В "будуаре", – кажется, так это называется, – сидели толстый адвокат Баянов и приезжий из столицы юноша. Катра с радостной улыбкой встала навстречу. Какая-то особенная у нее улыбка, – медленная и яркая: всю ее эта улыбка освещает изнутри.
Я сказал, что спешу. Она как будто не слышала, усадила меня. Почему она не могла ко мне выйти?
Юноша неестественно-поющим голосом читал стихи. Гибкие, певучие звуки баюкали внимание, трудно было понять, о чем речь.
Я пересидел стихи, подошел к Катре. Смеясь глазами, она взяла меня за локоть и сказала:
– Пожалуйста, посидите четверть часа, – мне нужно с вами поговорить.
Юноша еще читал стихи. Шла речь о каких-то неслыханных "дерзаниях", о голых женских телах, о громовых беседах с "братом-солнцем":
Брат мой солнце! Ясный, ярый,
Пьяный жаром старший брат!
Тонкая шея туго была стянута высоким крахмальным воротничком. Неврастеническое лицо, длинные влажные пальцы. На что, кроме пакости, способен "дерзнуть" этот заморыш! Девочку растлить, обольстить и бросить с ребенком горничную, – другого никак я не мог себе представить.
– Извините, я не понимаю. Что такие за дерзания?

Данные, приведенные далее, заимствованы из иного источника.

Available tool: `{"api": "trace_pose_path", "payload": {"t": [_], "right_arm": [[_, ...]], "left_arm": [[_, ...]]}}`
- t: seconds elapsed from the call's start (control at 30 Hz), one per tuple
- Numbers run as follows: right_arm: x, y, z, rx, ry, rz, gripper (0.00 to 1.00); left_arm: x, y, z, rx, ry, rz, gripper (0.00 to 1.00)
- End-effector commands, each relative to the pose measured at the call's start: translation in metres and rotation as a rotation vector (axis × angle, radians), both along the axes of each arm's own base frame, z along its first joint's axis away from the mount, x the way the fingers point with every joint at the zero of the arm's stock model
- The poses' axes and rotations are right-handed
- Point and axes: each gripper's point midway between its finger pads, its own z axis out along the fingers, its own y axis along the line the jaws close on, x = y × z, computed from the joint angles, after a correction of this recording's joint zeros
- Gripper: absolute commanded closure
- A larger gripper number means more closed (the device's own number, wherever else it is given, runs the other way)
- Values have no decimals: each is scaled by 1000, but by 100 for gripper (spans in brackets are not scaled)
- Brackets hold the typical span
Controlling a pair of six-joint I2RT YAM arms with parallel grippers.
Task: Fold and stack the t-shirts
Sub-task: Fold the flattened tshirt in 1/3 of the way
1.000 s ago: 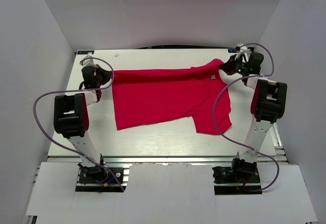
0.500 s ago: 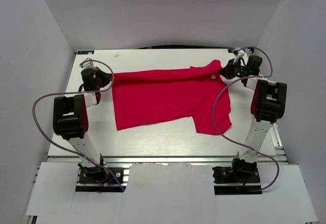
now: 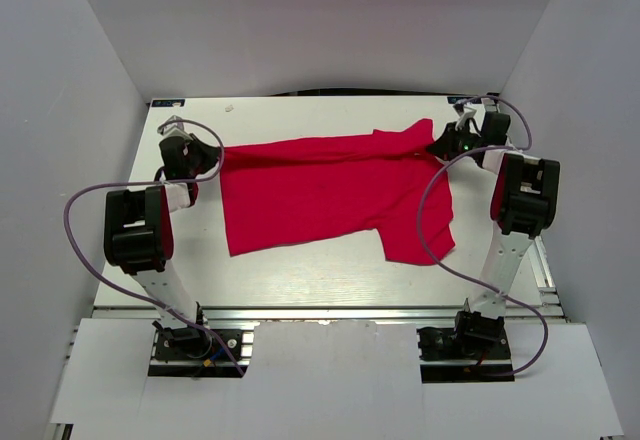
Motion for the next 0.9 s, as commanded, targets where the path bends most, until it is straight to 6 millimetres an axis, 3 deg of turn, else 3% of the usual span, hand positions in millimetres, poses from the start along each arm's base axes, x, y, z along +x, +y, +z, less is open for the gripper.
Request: {"api": "trace_pose_path", "payload": {"t": [0.0,0.43,0.87], "right_arm": [[7,-6,2,2,16,-4,100],[-2,-9,-3,19,59,-26,100],[-8,-14,-8,33,103,-41,100]], "left_arm": [[-4,2,9,0,-23,-5,100],[-9,2,4,8,-12,-6,100],[-7,3,-17,25,41,-15,100]]}}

Вышел спор. Я говорил о громадности и красоте дерзаний, которыми полна действительная жизнь. Он неохотно возражал, что да, конечно, но гораздо важнее дерзание и самоосвобождение духа. Говорил о провалах и безднах души, о божестве и сладости борьбы с ним. А Катра заметно увиливала от разговора наедине. Ее глаза почти нахально смеялись надо мною. Мне стало досадно, – чего я жду? Встал и пошел вон.
Катра вышла следом. Я молча надевал пальто.
– Погодите, ведь вам что-то было нужно?
Я презрительно ответил:
– Вам, я вижу, это неудобно. Тогда не надо… До свидания.
Катра вспыхнула.
– Вы воображаете, я боюсь… Что вам нужно?
Я сказал.
– Хорошо, я согласна.
– Так я пришлю Алешу.
Катра с враждебной и вызывающей насмешкой взглянула на меня.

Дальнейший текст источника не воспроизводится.